Day 105, Chapter 105
(District Attorney) Leonard Parisi looked particularly ragged the next morning when Yuki and I came to his office requesting a search warrant. Parisi, known as “Red Dog” for his dark-red hair and his tenacity, pawed through the pictures of approximately four million dollars’ worth of stolen jewelry and a copy of the letter from Hello Kitty.
(He “pawed through the pictures,” get it? ‘Cause he’s a dog!) Really? We’re still on this Hello Kitty thing? I’ve got news for you guys, you just accidentally sent the frickin’ jewel thief off to start a new life on the tax payer’s dime – it’s time to move on. But hey, Yuki’s back!

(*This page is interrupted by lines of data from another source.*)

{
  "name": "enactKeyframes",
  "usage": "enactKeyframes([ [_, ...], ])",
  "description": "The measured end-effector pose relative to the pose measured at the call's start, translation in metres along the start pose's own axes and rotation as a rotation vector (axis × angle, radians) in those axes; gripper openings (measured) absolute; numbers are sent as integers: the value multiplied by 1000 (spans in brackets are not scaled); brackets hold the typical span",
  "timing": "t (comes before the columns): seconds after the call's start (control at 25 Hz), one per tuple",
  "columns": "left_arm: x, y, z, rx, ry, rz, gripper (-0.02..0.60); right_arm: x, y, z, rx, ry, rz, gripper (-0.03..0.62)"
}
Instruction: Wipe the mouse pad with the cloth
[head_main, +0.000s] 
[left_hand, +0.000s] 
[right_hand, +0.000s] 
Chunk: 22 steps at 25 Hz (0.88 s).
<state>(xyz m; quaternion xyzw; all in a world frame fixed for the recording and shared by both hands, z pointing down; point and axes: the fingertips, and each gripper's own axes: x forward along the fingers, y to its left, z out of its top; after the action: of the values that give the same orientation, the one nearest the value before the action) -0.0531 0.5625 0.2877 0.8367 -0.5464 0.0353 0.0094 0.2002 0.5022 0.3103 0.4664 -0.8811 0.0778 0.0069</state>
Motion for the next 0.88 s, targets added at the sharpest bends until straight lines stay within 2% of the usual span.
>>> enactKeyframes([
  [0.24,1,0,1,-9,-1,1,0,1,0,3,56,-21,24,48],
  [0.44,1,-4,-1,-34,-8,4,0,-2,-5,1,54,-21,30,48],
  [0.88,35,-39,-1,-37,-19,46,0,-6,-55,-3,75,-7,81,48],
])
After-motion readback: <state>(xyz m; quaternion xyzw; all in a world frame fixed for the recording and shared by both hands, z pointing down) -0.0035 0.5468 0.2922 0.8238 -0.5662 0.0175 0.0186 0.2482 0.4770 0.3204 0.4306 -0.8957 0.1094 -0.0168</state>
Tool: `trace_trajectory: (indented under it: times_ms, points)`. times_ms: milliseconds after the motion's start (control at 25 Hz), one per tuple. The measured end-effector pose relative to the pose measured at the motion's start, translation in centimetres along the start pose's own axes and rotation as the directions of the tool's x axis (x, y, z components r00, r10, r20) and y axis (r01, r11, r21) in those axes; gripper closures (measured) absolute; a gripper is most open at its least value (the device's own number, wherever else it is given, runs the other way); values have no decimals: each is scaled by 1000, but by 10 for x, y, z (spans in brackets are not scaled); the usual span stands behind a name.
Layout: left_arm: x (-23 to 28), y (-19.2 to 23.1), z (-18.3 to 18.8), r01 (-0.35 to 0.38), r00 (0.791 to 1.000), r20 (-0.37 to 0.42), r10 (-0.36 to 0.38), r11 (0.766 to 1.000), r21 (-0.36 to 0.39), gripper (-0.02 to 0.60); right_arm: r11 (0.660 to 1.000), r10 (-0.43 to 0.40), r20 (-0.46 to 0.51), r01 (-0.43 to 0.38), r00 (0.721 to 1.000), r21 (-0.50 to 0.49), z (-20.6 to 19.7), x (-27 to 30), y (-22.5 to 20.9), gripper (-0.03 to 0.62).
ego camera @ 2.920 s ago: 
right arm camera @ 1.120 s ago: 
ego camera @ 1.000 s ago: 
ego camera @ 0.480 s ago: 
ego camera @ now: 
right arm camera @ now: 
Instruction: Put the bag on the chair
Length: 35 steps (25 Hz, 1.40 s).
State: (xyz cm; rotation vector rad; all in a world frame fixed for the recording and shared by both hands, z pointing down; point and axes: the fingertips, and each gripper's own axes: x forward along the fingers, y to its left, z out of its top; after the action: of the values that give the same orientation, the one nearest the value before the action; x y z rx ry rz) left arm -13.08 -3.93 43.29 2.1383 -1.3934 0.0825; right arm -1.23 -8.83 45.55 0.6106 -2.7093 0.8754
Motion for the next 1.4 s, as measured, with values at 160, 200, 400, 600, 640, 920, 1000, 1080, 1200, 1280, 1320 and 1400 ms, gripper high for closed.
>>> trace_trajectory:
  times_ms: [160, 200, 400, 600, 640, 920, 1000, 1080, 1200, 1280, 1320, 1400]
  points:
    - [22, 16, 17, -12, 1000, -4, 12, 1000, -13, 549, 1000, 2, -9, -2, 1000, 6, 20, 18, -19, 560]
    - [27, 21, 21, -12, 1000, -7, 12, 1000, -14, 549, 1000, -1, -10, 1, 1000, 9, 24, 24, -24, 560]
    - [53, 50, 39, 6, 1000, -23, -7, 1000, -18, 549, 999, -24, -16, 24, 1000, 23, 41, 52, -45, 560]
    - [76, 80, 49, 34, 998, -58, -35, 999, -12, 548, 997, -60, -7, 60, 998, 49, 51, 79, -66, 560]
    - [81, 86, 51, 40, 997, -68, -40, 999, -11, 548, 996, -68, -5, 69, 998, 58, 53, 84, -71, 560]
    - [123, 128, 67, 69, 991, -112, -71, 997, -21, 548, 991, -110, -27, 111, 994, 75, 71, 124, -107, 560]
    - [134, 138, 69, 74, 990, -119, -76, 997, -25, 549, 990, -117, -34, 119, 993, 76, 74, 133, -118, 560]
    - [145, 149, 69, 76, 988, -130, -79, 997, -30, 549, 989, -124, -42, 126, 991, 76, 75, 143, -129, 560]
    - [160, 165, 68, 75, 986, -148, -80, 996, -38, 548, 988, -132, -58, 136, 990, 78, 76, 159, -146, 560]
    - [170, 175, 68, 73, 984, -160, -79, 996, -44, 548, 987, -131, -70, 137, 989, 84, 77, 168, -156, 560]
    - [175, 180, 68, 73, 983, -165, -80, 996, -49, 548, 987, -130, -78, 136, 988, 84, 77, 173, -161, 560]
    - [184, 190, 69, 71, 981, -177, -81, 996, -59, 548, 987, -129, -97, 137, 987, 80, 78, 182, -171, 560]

Parisi’s pissed because the video surveillance at the Hall of Justice failed to pick up a decent shot of Hello Kitty when she dropped off the case filled with stolen jewels the other day. No prints on anything, all the stolen goods are accounted for, no real lead on anything other than the fact that Hello Kitty said she didn’t kill Casey Dowling.
Like the rest of us, Parisi had taken vast quantities of crap for his department’s low conviction record in the face of San Francisco’s rising crime rate. That would be our fault – the police, who didn’t bring the district attorney’s office enough evidence for them to build airtight cases.
Was that just an admission of ineptitude on the part of the police department? Even the characters in this book know that they suck at their jobs. That’s bad.
I feel kinda bad for Red Dog, taking those “vast quantities of crap…in the face.” Seems excessive, no?
It seems that the warrant Yuki and Lindsay are seeking is for Marcus Dowling’s house – even though they admittedly have no evidence that he has done anything wrong. Well, they think that since Casey had a large inheritance, that’s motive enough for the movie star to kill her off. That and his story has been a little inconsistent throughout, but hey, that’s not a crime, right JPatt?
“His hair was wet when we interviewed him right after the shooting.”
Seriously? You’re going with that? Do you have proof that his hair was wet? Even if you do, what does that prove, exactly? I’m going to light this book on fire if they convict Marcus Dowling because his hair was wet. Help me out here, Red Dog.
“A shower is not probable cause. Before you search the screen legend’s house and the news media gets hold of it and that gets us sued for defamation, you’d better have something stronger than the burglar says she didn’t do it and Dowling took a shower.”
Finally a reasonable, relatively sane character. “A shower is not probable cause” just might be the best line in this whole vast crap in the face of a book.